The Nintendo Seal of Quality is a marketing ploy but there's truth behind it too.
And as a game developer before becoming an executive, Iwata truly believes that a game's quality is the most important reason for its success, and - in turn - this is the bedrock for Nintendo's continuing position in the gaming industry.
A thoughtful aside
In this context, let's play a little rhetorical thought experiment. Let's call it 'What would Iwata do?'
- 1. Would Iwata ever release a Nintendo game for PlayStation?
- 2. Would Iwata rush out a Mario game to hit Nintendo's quarterly sales predictions?
- 3. Would Iwata punch an investor asking difficult questions in a shareholders' meeting?
- 4. Would Iwata release a payment system whereby children could use their parents' credit cards to make $99 virtual goods purchases?
- 5. Would Iwata sanction Nintendo making a free-to-play game?
The first four questions answer themselves, but the fifth is much more interesting and cuts to the core of Nintendo's current situation.
Sure, games such as Puzzle & Dragons and Clash of Clans will generate billions of dollars of revenue during 2013. Depending on who you talk to, the global market for mobile games, mainly F2P, was around $6 billion in 2012.
So even if Nintendo made a successful phone (or released iPhone games), if it didn't also make free-to-play games, the vast majority of the money currently being made in the market wouldn't be available to it.
Hence - considered through Iwata's eyes - the mobile gaming opportunity isn't how big a slice could it take from a say-$10 billion sector, but some fraction of an at-most one billion dollar paid mobile games market.
Stacked up against the $6 billion it makes in annual sales, that's not so much of an opportunity.
Yet, the issue for Nintendo, and Iwata, is this current logical argument doesn't take into account longevity; something that's Nintendo.
A generation of kids (sometimes more babies than kids) are growing up with an iPad or a.n.other tablet as their plaything.
Nintendo and Mario may still have strong resonance for their parents, but Nintendo has always owned the sub-teen market.
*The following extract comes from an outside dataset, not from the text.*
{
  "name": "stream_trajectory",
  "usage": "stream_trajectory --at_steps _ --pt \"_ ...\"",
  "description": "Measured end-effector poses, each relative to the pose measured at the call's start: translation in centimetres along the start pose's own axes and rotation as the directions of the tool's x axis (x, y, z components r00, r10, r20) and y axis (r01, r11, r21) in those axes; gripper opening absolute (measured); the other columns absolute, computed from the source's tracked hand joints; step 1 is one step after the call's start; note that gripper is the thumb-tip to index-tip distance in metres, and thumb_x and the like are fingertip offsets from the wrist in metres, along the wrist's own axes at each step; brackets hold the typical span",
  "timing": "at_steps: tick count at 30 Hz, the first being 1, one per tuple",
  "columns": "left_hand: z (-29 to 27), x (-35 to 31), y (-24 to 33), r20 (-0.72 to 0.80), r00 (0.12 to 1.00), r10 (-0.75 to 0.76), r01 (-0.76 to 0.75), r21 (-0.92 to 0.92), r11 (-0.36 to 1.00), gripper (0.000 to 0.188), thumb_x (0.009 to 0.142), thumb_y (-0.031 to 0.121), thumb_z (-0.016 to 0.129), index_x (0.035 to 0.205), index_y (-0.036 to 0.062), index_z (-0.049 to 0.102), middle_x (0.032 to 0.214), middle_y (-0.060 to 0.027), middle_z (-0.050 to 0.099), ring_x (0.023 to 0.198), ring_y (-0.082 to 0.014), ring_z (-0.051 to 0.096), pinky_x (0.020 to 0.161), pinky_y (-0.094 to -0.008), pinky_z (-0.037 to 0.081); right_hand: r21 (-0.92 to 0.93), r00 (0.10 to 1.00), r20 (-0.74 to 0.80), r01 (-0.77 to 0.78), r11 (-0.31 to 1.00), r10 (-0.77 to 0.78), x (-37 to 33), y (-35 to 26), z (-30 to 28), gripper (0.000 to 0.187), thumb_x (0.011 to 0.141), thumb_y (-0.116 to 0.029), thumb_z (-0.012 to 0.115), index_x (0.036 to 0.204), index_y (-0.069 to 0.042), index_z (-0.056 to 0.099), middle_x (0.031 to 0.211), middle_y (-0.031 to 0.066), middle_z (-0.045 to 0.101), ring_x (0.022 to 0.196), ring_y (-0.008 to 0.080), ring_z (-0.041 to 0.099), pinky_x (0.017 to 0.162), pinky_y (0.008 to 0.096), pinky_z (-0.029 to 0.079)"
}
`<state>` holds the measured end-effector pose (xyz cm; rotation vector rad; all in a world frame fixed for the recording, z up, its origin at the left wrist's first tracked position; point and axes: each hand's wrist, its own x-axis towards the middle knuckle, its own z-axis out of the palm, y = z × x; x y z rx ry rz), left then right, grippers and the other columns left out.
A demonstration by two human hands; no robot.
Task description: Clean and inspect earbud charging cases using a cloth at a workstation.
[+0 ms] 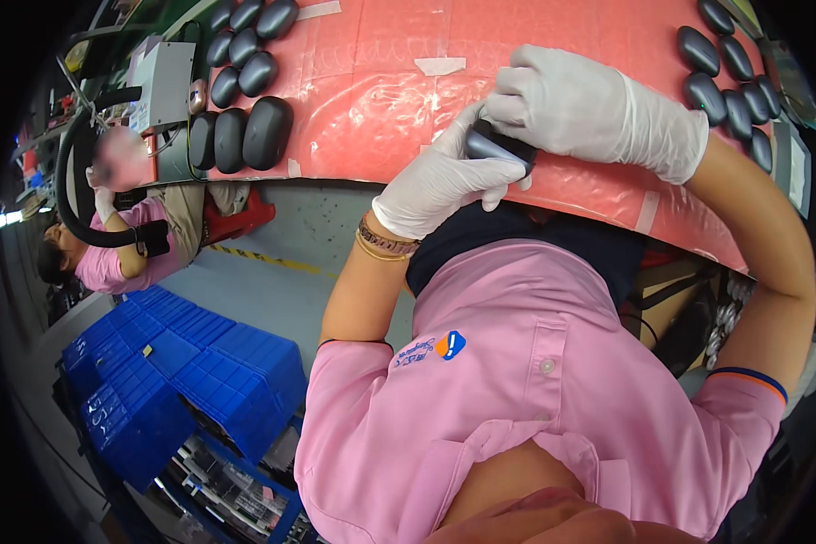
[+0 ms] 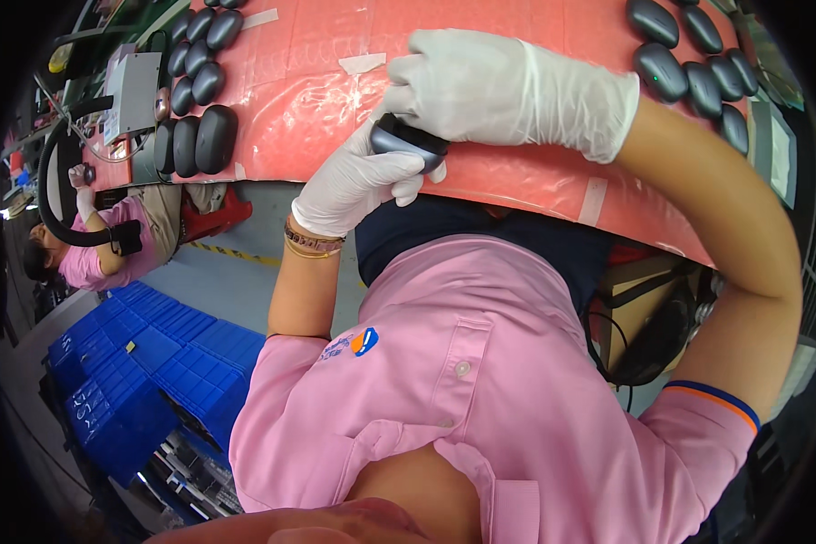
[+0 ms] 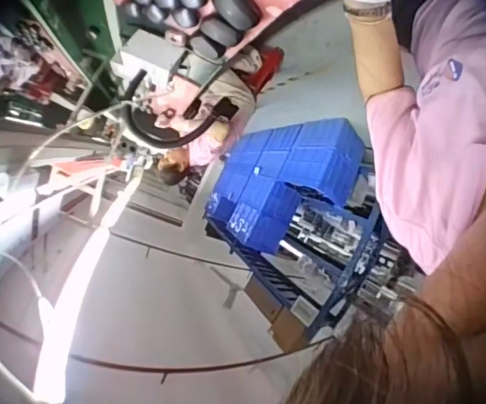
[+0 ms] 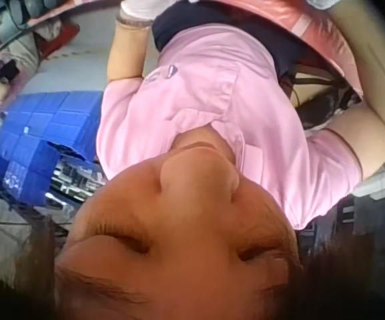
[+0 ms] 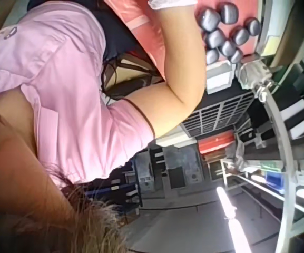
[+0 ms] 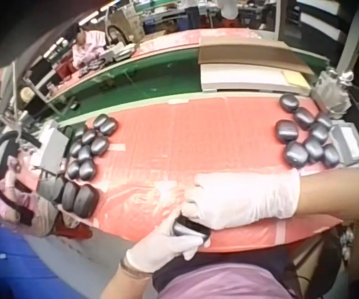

If that's slipping away, the decade following the decade following the release of the iPad is going to be a very difficult time.
Of course, the answer from every other game company CEO would be 'Who cares?'.
They have enough pain in their lives thinking about the next quarter. Just ask Mark Pincus.
Although Nintendo is not Zynga, Nintendo's compliant shareholders are not going to be inactive forever. The company's share price has remained remarkably firm - albeit down 85 percent from its 2007 high - and it now pays a dividend, so there won't be a revolt any time soon.
The sticking point
But shareholders invest their money in the place they think it will generate the most return.
Shareholders, even compliant Japanese shareholders, don't like missing out on $10 billion opportunities in a core market because a CEO has a certain way of working.
And let's be clear about this, too: Nintendo likely could make the best free-to-play games on mobile. Unlike almost every other game company, the reason it won't is moral, not technical.
That's admirable, but morality has a slippery grip when it comes to business.
Like morality, confidence is also a slippery thing, and CEOs - even Nintendo CEOs - are replaceable.
So the dilemma for Satoru Iwata is if he really believes Nintendo is better off not making free-to-play games, or mobile games, he needs to demonstrate how Nintendo doesn't lose out from not entering the fastest-growing gaming sector.
He's a smart guy, and there are other opportunities for Nintendo, especially when you have $10 billion in the bank.
But doing nothing is not an option; unless you want to follow the route of Sega, because eventually market forces are bigger than any one man or any company history.